LLMs have come a long way in the last few years. From being unable to write coherent sentences to being able to complement humans. Of course with more and more emerging capabilities, we start to wonder, what can or can’t LLMs do. They’re just super sophisticated parrots that just spit out the most probable word without really knowing it right? Well, on one side are people who believe this and claim that LLMs can’t discover or invent new things. While on the other side, people try to push the boundaries of what is possible with LLMs.

sakana.ai falls into the latter category given their line of work. We’ve previously featured their work on Model Merges which the academia/industry was not actively exploring yet the open source community showed it to produce good results. If you remember, they were able to beat all the math and Japanese language models on Japanese and Math tasks with evolutionary model merges. Now they’re back again exploring another side of the LLM story. To be precise, they explore if LLMs can invent/discover better ways to train LLMs (models in general). Sounds very much like the episode from Silicon Valley ig?

The problem they want to tackle is alignment. RLXF(X=Human/AI/…) has been an incredibly powerful technique to align or steer the model towards human values. PPO was/is the gold standard. But the problem is, Reinforcement Learning objectives are hard to train. DPO came along giving tough challenge to PPO. In fact, we covered a recent work comparing the two. There are other algorithms like KTO which try to tackle the alignment loss/objective. But what if we don’t want to manually go about discovering things? What if we let an LLM come up with an objective for the same?

But LLMs are notoriously resource heavy to train/fine tune. So first we need to explore the feasibility of models coming up with new loss functions. The team behind the paper used ResNet-18 training on CIFAR 10 as the case study. The results looked promising. The objectives LLMs proposed got better over generations.

So how does one go about this? They prompt the model asking it to output a loss function taking in the log probs of chosen and rejected samples wrt the current policy and the reference policy and it is expected to output the final scalar corresponding to the loss objective. Given an example of the starting where DPO’s code is provided in the context. Now once it suggests a method, they go ahead, try it out and get the metrics wrt the suggested loss. They take that whole information and try to pass it to the model’s context (they pass each of the previous generations’ codes) and ask it to generate a new function again. The thought in the output makes the LLM think before it starts to write code and hence has better chances of producing correct and coherent code. Something like Chain of Thought prompting.

They train gemma-7b model on argilla preference dataset. So across generations, the model’s suggested code gets better in terms of MT-Bench scores. They let the model suggest over 100 such objective functions and pick the best 4-5 among those and present their results. Thus suggested loss functions, comfortably outperform the best human designed ones like DPO and KTO.

The objectives below dotted line are LLM Generated

After training on the said data, they also evaluate how the model on other tasks/benchmarks. The results do hold up for Alpaca Eval. Note that LC here stands for Length Corrected.

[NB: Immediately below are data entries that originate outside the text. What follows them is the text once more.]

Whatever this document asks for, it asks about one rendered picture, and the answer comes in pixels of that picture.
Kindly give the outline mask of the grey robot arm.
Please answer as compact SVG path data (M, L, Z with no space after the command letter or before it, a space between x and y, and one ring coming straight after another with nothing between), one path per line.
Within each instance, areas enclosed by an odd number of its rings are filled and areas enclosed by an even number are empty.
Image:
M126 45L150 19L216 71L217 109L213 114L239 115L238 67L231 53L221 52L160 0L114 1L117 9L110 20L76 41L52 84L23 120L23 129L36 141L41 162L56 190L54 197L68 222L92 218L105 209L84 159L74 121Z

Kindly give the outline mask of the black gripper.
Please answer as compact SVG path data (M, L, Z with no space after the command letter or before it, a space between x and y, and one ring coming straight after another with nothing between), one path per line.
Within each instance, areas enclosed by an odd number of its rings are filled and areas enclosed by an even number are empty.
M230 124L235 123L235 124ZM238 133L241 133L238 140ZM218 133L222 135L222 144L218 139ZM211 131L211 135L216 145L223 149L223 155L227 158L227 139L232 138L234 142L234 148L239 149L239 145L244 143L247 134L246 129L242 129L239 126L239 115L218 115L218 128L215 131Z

Alpaca Eval asks GPT to rate the outputs of the models. So GPT is known to prefer longer outputs so Alpaca-LC compensates for that. The Log Ratio Modulated Loss LRML objective is dubbed as DiscoPOP (Discovered Preference Optimisation). And it looks something like this…

\(f_{rml}(\beta\rho) = (1 - \sigma(\rho/\tau)) \cdot f_{dpo}(\beta\rho) + \sigma(\rho/\tau) \cdot f_{exp}(\beta\rho) = (1 - \sigma(\rho/\tau)) \cdot \log(1 + \exp(-\beta\rho)) + \sigma(\rho/\tau) \cdot \exp(-\beta\rho)\)

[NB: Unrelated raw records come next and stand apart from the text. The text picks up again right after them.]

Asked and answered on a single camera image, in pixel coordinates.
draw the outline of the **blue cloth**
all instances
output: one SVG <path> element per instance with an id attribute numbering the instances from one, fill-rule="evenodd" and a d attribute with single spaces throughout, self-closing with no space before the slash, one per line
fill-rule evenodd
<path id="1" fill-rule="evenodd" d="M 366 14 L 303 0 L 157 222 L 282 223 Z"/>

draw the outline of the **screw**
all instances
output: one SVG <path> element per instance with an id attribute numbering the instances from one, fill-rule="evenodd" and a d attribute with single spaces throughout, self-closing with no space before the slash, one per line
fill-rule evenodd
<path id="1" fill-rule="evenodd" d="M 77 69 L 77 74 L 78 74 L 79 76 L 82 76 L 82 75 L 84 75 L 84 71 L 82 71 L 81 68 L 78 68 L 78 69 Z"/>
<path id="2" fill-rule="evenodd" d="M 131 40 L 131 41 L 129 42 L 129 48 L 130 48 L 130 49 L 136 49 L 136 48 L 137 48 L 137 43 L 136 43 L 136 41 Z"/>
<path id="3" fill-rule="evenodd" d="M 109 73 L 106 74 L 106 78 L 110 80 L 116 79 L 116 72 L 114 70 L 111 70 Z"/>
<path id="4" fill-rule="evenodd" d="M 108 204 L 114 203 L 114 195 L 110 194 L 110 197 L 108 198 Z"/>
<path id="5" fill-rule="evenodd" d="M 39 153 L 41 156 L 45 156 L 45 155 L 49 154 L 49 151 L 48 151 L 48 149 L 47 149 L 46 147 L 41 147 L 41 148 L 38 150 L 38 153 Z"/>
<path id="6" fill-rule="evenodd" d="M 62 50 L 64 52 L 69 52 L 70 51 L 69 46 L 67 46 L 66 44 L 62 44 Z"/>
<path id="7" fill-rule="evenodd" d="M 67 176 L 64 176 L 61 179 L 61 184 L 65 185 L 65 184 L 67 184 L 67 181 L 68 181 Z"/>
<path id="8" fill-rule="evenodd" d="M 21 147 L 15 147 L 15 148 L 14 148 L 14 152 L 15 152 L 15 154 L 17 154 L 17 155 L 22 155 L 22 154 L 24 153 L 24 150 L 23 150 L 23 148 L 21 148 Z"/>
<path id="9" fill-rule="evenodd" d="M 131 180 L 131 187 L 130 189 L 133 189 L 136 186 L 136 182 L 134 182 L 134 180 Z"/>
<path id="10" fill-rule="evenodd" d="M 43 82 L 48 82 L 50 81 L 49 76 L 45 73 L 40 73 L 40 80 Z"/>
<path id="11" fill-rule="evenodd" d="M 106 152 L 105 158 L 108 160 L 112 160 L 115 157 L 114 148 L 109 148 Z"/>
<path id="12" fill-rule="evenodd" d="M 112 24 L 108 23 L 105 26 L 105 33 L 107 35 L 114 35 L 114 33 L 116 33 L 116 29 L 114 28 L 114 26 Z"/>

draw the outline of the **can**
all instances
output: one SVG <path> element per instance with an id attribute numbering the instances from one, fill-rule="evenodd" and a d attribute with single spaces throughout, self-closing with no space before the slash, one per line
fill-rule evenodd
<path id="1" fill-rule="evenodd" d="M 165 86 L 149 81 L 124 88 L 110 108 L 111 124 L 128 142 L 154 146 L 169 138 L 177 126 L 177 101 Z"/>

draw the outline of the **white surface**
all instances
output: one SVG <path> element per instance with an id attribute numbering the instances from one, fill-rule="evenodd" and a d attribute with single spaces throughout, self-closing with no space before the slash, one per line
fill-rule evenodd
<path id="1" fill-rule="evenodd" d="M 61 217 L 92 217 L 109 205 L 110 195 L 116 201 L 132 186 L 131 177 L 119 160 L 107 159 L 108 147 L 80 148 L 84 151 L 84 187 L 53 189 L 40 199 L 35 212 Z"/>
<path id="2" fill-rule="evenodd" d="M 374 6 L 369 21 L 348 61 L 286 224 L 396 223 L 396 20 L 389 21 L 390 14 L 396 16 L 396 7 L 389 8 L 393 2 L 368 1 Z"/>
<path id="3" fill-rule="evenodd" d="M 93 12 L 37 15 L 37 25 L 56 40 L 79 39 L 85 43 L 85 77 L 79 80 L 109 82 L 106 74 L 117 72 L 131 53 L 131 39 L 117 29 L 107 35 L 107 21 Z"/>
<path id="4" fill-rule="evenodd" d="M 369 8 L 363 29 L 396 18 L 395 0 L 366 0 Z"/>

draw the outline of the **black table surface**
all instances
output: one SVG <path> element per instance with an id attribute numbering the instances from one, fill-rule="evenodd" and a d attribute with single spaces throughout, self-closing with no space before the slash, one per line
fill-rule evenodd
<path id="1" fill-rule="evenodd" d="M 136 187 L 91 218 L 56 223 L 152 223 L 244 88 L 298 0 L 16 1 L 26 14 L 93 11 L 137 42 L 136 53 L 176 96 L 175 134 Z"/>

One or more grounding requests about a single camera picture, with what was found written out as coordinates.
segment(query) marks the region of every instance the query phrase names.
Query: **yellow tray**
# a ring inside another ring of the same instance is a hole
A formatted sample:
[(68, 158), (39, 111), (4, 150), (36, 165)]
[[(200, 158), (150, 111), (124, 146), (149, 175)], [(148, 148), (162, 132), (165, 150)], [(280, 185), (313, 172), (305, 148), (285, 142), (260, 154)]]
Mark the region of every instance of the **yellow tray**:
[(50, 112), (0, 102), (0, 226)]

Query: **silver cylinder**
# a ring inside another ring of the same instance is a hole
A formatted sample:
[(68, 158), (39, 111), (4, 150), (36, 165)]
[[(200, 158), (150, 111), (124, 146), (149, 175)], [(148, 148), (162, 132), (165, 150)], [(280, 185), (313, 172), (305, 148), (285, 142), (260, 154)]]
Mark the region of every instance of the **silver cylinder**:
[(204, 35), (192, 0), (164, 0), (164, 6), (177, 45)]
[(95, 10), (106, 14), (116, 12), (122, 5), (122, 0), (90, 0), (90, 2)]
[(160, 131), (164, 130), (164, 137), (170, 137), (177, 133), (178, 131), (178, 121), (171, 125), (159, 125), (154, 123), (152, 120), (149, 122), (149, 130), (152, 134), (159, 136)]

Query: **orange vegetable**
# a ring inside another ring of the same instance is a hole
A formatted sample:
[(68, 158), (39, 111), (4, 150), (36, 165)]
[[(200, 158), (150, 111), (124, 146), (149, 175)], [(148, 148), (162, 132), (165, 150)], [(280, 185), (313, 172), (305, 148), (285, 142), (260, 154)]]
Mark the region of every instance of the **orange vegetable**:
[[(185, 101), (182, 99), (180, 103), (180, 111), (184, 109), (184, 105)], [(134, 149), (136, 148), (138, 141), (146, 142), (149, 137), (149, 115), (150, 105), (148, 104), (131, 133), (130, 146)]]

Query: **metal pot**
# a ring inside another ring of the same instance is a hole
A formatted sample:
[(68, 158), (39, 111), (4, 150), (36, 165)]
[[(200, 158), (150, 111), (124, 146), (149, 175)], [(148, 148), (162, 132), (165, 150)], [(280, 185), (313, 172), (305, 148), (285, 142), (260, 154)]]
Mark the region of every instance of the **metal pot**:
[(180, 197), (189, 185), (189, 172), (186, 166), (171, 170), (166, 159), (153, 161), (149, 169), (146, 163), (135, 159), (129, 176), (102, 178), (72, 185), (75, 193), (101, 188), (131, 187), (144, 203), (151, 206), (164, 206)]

def log_ratio_modulated_loss(
   self,
   policy_chosen_logps: torch.FloatTensor,
   policy_rejected_logps: torch.FloatTensor,
   reference_chosen_logps: torch.FloatTensor,
   reference_rejected_logps: torch.FloatTensor,
  ) -> torch.FloatTensor:
        tau = 0.05
        pi_logratios = policy_chosen_logps - policy_rejected_logps
        ref_logratios = reference_chosen_logps - reference_rejected_logps
        logits = pi_logratios - ref_logratios
        logits = logits * self.beta
        # Modulate the mixing coefficient based on the log ratio magnitudes
        log_ratio_modulation = torch.sigmoid(logits / tau)
        logistic_component = -F.logsigmoid(logits)
        exp_component = torch.exp(-logits)
        # Blend between logistic and exponential component based on log ratio modulation
        losses = logistic_component * (1 - log_ratio_modulation) + exp_component * log_ratio_modulation
        return losses

The loss is basically a temperature scaled, linear combination of DPO loss and sigmoid. Pretty cool. As from what it appears like, the model mixes and matches a few techniques that are already known in the ML field and tries to come up with a new loss combining those and it works pretty pretty well. They also compare how the new loss and its gradients behaves in comparison to DPO loss.

As the beta parameter increases, the LRML loss converges towards DPO. After all, its a linear combination. And irrespective of beta, the biggest difference in the losses is observed when the logits are around zero. And the gradients around zero are significantly higher. Maybe this disincentives the logits from being around zero? But that makes little sense to me. I’ll update if I find an intuitive reason as to why this works. Also the loss is better than DPO at any given KL divergence. Note that KL divergence in RLHF is used to make sure that aligned model’s outputs don’t deviate too much from pre trained model resulting in reward exploitation and hallucinating.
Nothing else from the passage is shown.